L’autorité de l’aviation civile des Emirats a annoncé la reprise des vols dans les Emirats afin d’évacuer les passages bloqués. Des corridors de sécurité aériens ont été mis en place avec des capacités limitées à 48 vols par heure. Depuis le 1er mars, 17 498 passagers ont été transportés et 8à vols par jour sont prévus pour transporter 27000 passagers dans les prochains jours.
Emirates a prolongé la suspension de ses vols réguliers jusqu’a 4 mars à minuit et a opéré quelques vols de rapatriement. Hier plusieurs de ces vols d’Emirates et de Flydubai ont du faire demi-tour face aux échanges de missiles notamment en provenance de Chennai, Bakou, Hyderabad ou New Delhi. On estime le coût de la fermeture de l’aéroport de Dubai à 1 million de dollars par minute soit 1 milliard par jour pour les compagnies aériennes, les hôtels, les flux cargo, le tourisme.
De son côté Etihad a suspendu ses vols jusqu’au 5 mars et Qatar Airways a indiqué que les vols restaient suspendus alors que l’espace aérien de l’Émirat est fermé.
La compagnie prévoit de donner de nouvelles informations à partir du 6 mars à 9H. Plus de 8000 passagers sont bloqués à Doha depuis samedi. Air France a envoyé un B777-300 à Mascate en Oman pour rapatrier des équipages et des passagers bloqués depuis 4 jours à Dubai.
Oman reste l'un des rares aéroports pleinement opérationnel
Le vol a décollé ce jour via Oman puis l’espace aérien saoudien.

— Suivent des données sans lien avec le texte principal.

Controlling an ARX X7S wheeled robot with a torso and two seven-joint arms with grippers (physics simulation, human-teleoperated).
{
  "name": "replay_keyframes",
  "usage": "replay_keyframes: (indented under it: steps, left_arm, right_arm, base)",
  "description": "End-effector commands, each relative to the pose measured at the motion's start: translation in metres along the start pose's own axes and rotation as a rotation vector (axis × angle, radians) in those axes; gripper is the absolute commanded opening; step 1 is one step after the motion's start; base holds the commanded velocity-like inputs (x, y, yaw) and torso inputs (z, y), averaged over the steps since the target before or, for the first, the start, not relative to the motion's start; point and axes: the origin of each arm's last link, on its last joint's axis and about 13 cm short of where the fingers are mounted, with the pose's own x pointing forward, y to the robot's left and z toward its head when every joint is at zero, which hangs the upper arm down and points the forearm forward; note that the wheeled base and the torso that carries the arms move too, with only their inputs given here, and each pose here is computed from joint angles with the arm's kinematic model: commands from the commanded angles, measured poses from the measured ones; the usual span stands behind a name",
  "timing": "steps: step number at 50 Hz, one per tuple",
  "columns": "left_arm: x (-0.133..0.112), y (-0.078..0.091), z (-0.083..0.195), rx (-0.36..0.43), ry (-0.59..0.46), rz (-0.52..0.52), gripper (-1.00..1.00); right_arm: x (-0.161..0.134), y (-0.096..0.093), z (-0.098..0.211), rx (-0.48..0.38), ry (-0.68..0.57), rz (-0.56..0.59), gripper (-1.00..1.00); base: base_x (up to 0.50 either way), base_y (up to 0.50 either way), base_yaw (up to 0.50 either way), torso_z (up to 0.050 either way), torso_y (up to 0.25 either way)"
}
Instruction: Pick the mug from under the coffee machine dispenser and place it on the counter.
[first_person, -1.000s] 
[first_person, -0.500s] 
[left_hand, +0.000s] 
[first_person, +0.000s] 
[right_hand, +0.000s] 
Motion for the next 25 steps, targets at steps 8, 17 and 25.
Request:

Oman reste l’un des rares aéroports opérationnels proche des Émirats et les vols sont quasiment tous réservés à 100 %. De nombreux jets privés ont par ailleurs été loués par les plus riches voyageurs souhaitant quitter la zone de conflit.
Israël a annoncé la réouverture de son espace aérien dans la nuit de mercredi à jeudi pour mettre en place des vols de rapatriements de ses citoyens en attente à l’étranger.
Les hôtels aux Emirats restent ouverts ainsi que toutes le attractions. Les Emirats ont par logés gratuitement et fournis la nourriture aux passagers bloqués suite à la guerre : une mesure très généreuse. La guerre coûte des sommes folles aux pays du Golfe et aux compagnies aériennes alors que des touristes ont annulé massivement des séjours pour le mois de mars, ce qu’a confirmé Michael O’Leary le CEO de Ryanair. On estime que le manque à gagner pourrait atteindre entre 34 et 56 milliards de dollars alors que les pays pourraient enregistrer des visites inférieures de 23 à 38 millions de personnes selon Tourisme Economics cité par Reuters.
Il s’agit de la plus grave crise dans la région depuis le Covid.